10TV‘s USP is that it is owned by some two lakh people in Andhra Pradesh. Developed on a unique ownership model, Rs 60 crore has been mobilised over the last two months with the aam aadmi and aam aurat of the state backing this media initiative. Buying shares at Rs 10 a share, ordinary people have thus been made into indirect media proprietors. In a couple of districts, entire villages have bought shares and teachers and bank and insurance employees have been the most enthusiastic about the venture. Interestingly, some 300 daily labourers in a town in coastal Andhra Pradesh have bought into the idea of this “People’s TV channel”.
How does it work? The shareholders have elected a board of directors which, in turn, has appointed a news team. The managing director is, in fact, an insurance sector employee and the Chairman is K Nageshwar, a Professor of Journalism and an Independent MLC in the Andhra Pradesh Legislative council.
“Press Commissions have in the past suggested delinking big business from media ownership. This is the alternate model that can work,” says Nageshwar. “We are not saying it will be an arty kind of news channel. It will be a fiercely independent mainstream channel where the attempt will be to broadcast news highlighting the people’s point of view, in keeping with our ownership pattern.”
It won’t be easy. The channel, which intends to go on the air in January, is banking on what it calls “the power of the collective” where the two lakh shareholders will spread the word about the channel to their friends and relatives.
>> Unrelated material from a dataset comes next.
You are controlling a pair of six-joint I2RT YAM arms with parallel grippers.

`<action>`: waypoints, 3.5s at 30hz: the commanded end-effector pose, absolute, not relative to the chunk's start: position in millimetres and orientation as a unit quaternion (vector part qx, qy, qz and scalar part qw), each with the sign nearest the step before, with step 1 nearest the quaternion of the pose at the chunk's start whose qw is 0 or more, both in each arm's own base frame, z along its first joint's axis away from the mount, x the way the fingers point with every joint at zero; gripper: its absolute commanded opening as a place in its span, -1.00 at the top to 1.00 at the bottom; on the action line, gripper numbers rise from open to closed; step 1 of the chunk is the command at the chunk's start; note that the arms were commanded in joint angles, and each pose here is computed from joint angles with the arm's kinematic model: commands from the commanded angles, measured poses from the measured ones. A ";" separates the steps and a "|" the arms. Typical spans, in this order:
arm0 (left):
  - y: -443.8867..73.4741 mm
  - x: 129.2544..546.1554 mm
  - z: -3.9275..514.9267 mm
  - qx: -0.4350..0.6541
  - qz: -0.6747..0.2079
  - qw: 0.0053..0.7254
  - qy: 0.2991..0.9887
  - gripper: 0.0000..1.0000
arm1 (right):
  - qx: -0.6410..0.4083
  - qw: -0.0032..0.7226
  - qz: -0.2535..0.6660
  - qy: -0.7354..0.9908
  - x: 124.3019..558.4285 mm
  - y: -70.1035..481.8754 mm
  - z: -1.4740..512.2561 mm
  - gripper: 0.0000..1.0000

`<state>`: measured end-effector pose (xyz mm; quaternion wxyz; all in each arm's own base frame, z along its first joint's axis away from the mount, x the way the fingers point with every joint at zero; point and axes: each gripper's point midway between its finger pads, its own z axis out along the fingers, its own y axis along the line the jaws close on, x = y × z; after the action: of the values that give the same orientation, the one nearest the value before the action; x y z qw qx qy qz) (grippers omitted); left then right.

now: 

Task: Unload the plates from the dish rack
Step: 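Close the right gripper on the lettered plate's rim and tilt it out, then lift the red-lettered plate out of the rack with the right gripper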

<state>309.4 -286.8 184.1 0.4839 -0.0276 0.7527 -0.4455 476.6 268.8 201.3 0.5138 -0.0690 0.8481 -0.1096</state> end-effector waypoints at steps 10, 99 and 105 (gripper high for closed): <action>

The idea is to use them to market the channel and as citizen journalists. The viewership, the management team hopes, will be good enough to attract ads.
But in a state where political ownership of the electronic media is rampant, it is difficult not to see a red hand in 10TV. The involvement of several Leftist unions, that helped spread the word among employees to mobilise funds has led many to believe that 10TV is a CPM-backed channel, a charge the management denies.
While he unveils the logo, Kiran Kumar Reddy would do well to take a close look at the business model that 10TV has, since he, through a friend, is now ‘controlling’ a television channel in the state. Though the chief minister denies ‘owning’ a TV channel, sources say those who picked up a 51 percent stake in I-News have his backing. The content since 1 December, when the deal became effective, has been distinctly pro-Kiran Kumar and pro-Congress, with dollops of praise showered on Sonia Gandhi.
A few weeks ago, two Congress leaders close to Kiran Reddy had bought a little-known channel ATV in the hope that the CM will back the venture. But with a more popular I-News in its bag, ATV may at best play a supporting role.
What makes the media scene in Andhra Pradesh interesting is that Kiran Reddy”s Transport Minister, Botsa Satyanarayana, is also his rival in the media business. Last quarter, Satyanarayana’s family picked up a controlling stake in Zee 24 Ghantalu and it helps that the Congress PCC chief also dominates the cable business in his backyard in north coastal Andhra Pradesh.
Lok Sabha MP G Vivek and his brother, former Labour Minister G Vinod, run V6, which means the Congress has three media channels to market its products to the people as elections draw near. However, the risk is that each of the channels will work more earnestly for their bosses and less for the party.
For the last three years, Congress leaders have fretted and fumed over rival Jagan Mohan Reddy’s Sakshi TV belting out news with an anti-Congress slant. In fact, after the drubbing it received in the byelections in June, a ministerial committee had suggested that the Congress party have its own TV channel in Andhra Pradesh.
The Telangana Rashtra Samiti has its T-News while CPI plans to launch TV99 next year. The only party without a TV channel of its own is Telugu Desam and its boss Chandrababu Naidu, once the darling of the media, has to depend on two TV channels that are friendly to him. Studio N, which Naidu’s son Lokesh ran, is no longer in his control.
Every politician finds the idea of owning a TV channel seductive because it helps him broadcast his version of the news and also rubbish his rivals on air. But while they think they can sway the undecided voter to their side, the fact remains that in this era of the remote, the viewer has no channel loyalty. So if he wants to get K Chandrasekhar Rao’s point of view, he will watch T-News and Sakshi TV if he wants to get Jagan’s version.
In this environment of politically owned and politically biased channels in Andhra Pradesh, the viewer is certainly not king.  The owner is.

Thursday, June 16, 2016

Political Play: AP Govt Bid To Take Control Of Sakshi Media Group Aimed At Crippling Naidu’s Rival Jagan

By M H AHSSAN | INNLIVE

The state hopes to do this by using a new law framed to recover the ill-gotten assets of public servants.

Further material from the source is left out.